Chapter Eleven

Eleven

I open my eyes in a stuffy gymnasium where the entire population of Sterlingwood High is screaming a fight song. Next to me, one shouting voice stands out from the rest. Sterlingwood, Sterlingwood, who are we? Champions, champions, ’cause we win!

The volume and intensity should make my head want to explode, but they don’t. My pain is gone.

I don’t understand how. Or why I’m suddenly…

A dream.

Holy shit, I’m in another dream. And it’s another day I recognize.

The Sterlingwood High Homecoming pep rally. I’m in the stands watching as the entire soccer team bulldozes through the gym in their uniforms, slapping hands with other students, dabbing and dancing and taking dramatic bows like they do at the start of every season.

I have no idea how I got here, because I certainly haven’t done anything but upchuck in the last hour in real life.

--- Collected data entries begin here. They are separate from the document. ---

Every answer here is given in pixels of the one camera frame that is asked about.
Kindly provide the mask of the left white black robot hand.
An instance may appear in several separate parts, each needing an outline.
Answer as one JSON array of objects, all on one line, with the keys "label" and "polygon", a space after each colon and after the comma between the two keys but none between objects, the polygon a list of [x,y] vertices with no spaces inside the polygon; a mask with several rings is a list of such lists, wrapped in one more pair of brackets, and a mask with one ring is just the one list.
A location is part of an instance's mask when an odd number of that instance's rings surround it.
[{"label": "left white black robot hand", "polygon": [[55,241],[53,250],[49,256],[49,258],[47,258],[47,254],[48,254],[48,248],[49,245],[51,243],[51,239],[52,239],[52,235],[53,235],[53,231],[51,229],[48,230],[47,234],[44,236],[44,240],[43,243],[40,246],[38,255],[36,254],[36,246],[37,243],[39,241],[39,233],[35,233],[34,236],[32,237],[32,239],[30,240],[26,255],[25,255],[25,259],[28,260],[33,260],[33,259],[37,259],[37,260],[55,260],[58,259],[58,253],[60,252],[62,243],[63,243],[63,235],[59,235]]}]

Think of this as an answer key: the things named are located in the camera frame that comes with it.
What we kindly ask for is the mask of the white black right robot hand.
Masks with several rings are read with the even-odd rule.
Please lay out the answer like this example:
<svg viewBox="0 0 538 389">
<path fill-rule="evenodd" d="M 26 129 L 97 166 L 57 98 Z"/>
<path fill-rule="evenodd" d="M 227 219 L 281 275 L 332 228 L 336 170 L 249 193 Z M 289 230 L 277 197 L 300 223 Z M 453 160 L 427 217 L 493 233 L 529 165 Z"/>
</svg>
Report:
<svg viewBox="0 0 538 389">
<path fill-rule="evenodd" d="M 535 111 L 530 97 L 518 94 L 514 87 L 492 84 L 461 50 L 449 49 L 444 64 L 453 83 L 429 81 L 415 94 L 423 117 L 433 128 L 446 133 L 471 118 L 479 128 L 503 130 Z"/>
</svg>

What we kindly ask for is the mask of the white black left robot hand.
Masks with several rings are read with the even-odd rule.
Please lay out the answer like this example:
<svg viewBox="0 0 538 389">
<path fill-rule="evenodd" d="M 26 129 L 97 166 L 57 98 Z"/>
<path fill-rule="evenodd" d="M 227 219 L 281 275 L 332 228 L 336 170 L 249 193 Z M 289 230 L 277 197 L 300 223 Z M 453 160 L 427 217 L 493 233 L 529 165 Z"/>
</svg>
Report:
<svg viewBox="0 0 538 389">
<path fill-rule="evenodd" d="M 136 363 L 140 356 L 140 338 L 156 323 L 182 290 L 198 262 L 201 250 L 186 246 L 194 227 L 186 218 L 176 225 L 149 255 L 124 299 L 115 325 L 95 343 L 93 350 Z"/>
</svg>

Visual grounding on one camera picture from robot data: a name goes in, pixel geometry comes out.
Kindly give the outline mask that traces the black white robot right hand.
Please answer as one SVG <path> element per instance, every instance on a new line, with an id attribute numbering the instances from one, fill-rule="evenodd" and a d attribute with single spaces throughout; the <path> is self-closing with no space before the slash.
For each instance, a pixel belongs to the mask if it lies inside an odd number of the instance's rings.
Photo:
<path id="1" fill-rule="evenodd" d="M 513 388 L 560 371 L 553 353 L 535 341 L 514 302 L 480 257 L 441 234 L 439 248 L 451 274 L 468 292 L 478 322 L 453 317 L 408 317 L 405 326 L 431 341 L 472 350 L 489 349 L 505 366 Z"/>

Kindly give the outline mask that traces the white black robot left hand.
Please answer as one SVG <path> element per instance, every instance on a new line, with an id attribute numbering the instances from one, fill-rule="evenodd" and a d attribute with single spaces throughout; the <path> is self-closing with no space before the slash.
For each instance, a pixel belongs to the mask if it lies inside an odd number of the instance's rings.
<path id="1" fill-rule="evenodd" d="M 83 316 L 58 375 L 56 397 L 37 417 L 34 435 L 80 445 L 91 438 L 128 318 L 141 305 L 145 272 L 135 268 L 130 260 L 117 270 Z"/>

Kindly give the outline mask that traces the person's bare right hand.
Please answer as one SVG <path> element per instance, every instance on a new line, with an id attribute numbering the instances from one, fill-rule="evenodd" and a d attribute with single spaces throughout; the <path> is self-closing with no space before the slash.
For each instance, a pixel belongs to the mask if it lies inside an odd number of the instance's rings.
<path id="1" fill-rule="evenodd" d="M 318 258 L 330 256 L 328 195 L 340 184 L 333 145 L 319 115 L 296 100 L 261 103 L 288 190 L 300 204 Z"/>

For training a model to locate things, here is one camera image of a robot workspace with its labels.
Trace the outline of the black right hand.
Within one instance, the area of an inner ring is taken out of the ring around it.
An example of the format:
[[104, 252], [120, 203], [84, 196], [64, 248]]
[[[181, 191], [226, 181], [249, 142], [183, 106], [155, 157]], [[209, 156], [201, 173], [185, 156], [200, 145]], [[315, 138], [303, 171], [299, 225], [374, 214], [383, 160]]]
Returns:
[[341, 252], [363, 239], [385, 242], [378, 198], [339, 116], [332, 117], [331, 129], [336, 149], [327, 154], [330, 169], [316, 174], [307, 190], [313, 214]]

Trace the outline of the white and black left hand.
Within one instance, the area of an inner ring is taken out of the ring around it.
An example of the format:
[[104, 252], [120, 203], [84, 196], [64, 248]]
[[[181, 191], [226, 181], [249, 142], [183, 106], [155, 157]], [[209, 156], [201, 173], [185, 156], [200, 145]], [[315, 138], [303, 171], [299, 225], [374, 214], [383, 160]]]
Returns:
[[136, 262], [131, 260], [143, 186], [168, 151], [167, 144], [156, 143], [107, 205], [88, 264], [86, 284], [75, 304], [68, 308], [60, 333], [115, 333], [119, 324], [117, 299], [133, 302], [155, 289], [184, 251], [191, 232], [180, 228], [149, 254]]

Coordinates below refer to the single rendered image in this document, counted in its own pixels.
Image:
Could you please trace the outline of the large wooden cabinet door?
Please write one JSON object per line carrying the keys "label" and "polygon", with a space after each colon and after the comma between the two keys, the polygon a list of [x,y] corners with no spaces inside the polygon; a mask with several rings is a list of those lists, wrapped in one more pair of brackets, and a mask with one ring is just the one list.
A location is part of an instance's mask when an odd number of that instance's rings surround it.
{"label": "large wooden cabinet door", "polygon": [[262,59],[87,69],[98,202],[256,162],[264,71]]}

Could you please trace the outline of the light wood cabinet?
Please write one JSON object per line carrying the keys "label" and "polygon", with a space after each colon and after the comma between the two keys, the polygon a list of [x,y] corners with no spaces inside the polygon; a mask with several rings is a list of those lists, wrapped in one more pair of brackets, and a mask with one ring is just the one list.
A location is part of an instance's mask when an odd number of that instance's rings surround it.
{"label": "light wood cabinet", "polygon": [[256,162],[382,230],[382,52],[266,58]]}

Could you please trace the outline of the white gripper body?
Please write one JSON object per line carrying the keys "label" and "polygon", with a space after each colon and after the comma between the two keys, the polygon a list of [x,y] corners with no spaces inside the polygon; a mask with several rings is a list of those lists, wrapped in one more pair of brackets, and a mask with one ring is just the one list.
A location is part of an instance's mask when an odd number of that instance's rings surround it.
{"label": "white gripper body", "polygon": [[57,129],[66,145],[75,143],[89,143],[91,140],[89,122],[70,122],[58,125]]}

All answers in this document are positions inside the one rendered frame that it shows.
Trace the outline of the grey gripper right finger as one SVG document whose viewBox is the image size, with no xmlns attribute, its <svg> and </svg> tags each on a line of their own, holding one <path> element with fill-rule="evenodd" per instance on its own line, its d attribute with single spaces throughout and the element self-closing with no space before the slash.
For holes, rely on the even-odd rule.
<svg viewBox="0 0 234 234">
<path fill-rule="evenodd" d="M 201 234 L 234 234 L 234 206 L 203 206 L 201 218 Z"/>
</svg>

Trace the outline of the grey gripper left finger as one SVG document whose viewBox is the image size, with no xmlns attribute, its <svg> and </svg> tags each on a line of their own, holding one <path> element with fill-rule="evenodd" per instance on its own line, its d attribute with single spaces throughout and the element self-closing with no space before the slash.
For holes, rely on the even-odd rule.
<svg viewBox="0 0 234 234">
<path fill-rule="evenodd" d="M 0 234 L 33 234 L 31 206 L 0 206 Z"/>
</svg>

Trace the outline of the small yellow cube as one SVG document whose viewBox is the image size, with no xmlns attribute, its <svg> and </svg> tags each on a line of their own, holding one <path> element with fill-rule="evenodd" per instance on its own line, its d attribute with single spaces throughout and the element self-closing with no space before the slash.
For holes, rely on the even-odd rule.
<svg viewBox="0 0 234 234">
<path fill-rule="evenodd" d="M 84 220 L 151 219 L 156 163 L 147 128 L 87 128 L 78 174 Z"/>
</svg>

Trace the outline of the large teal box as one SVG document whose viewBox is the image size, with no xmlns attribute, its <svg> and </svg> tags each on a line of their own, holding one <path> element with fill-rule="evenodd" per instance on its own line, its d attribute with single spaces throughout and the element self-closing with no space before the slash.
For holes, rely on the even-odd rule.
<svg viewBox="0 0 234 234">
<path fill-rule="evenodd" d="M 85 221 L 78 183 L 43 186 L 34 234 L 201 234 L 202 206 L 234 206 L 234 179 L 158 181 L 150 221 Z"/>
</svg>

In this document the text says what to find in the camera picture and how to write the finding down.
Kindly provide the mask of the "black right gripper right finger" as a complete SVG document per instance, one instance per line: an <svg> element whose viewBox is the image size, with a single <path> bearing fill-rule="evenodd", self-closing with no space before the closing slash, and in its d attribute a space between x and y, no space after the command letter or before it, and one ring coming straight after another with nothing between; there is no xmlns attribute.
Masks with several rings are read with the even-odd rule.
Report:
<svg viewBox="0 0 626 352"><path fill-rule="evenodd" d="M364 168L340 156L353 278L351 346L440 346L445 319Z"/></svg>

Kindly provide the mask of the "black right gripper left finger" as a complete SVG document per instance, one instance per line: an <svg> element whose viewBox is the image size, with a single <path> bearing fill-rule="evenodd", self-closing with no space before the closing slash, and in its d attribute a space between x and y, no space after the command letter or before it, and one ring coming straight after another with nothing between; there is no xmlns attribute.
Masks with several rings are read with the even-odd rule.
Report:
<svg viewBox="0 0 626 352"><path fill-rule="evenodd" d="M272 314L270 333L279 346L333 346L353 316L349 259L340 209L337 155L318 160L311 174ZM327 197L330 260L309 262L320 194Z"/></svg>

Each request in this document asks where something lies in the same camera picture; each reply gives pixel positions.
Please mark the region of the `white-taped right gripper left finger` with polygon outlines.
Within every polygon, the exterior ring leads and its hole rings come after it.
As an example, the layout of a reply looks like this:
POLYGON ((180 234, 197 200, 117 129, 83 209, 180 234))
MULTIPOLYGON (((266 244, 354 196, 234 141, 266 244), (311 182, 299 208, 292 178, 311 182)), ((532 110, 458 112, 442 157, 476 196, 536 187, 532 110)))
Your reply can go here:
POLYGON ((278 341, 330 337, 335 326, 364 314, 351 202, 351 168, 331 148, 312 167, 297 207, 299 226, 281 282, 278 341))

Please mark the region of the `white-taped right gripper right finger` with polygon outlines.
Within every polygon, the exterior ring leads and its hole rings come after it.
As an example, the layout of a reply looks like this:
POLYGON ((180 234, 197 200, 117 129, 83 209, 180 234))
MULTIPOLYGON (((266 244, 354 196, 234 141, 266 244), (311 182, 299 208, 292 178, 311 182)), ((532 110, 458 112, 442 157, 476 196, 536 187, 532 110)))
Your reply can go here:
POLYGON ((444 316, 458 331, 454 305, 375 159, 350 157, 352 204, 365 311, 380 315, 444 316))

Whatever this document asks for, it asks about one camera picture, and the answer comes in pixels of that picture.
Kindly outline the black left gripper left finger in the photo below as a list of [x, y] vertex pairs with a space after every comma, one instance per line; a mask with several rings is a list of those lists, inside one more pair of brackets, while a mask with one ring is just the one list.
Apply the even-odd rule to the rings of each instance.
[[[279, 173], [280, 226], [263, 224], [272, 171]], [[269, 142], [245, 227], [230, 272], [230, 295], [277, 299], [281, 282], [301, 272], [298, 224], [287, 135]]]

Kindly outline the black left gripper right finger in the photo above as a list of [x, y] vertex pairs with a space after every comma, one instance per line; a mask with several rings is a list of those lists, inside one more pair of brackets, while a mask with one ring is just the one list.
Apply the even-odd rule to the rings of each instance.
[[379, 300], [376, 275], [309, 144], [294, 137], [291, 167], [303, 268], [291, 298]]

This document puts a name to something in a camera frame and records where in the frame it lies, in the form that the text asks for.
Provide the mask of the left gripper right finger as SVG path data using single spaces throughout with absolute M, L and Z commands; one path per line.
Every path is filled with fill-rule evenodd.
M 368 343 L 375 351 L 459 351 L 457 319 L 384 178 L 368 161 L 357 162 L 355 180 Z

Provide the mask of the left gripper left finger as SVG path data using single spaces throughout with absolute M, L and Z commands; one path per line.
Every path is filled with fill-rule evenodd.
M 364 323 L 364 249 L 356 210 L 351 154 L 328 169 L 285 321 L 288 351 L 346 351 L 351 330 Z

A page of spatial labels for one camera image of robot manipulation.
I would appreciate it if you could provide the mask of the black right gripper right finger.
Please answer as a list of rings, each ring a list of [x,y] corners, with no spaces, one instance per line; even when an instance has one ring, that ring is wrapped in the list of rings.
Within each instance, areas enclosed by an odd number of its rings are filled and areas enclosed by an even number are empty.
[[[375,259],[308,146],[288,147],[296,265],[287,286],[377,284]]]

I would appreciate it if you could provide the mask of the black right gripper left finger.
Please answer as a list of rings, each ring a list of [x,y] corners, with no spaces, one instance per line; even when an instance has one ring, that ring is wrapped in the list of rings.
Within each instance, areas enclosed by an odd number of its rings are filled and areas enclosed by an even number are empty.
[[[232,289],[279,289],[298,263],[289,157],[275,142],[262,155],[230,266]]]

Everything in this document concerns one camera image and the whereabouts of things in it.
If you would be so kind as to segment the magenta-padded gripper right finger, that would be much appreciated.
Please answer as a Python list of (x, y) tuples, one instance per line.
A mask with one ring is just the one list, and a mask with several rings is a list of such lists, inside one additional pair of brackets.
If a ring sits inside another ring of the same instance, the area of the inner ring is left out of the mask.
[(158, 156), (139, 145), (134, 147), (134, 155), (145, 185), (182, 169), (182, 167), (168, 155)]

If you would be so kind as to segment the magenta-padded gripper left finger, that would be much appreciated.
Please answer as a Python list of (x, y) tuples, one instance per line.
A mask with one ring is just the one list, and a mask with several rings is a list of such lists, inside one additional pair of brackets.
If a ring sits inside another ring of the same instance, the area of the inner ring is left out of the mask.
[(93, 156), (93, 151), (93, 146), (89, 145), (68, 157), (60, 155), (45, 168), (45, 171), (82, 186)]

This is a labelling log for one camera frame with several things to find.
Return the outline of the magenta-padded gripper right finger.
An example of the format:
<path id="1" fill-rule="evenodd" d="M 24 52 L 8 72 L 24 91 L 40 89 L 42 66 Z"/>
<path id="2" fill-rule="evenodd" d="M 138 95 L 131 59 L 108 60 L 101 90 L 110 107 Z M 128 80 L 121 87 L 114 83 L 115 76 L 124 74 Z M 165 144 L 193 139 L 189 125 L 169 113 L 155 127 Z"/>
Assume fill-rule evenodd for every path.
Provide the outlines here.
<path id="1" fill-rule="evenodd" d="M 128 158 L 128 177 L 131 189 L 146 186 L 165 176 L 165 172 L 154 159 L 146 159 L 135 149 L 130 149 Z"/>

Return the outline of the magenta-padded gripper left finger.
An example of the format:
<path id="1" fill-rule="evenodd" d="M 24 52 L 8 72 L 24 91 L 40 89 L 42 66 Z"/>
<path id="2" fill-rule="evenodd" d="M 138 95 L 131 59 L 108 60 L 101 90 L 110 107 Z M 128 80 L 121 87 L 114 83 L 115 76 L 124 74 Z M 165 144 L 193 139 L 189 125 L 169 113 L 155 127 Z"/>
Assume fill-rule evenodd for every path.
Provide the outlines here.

Right now, though, the person beside me is roaring, and I cover my left ear as I turn to see who has this much team pride.

My eyes nearly bug out of my head. “Marcus?” I shout over the noise to be heard. “What the hell?”

He looks just as stunned to see me, then a little embarrassed. “You’re here,” he says. “I thought I was just having a random-ass dream.”

Our conversation at the bonfire immediately flies back to me.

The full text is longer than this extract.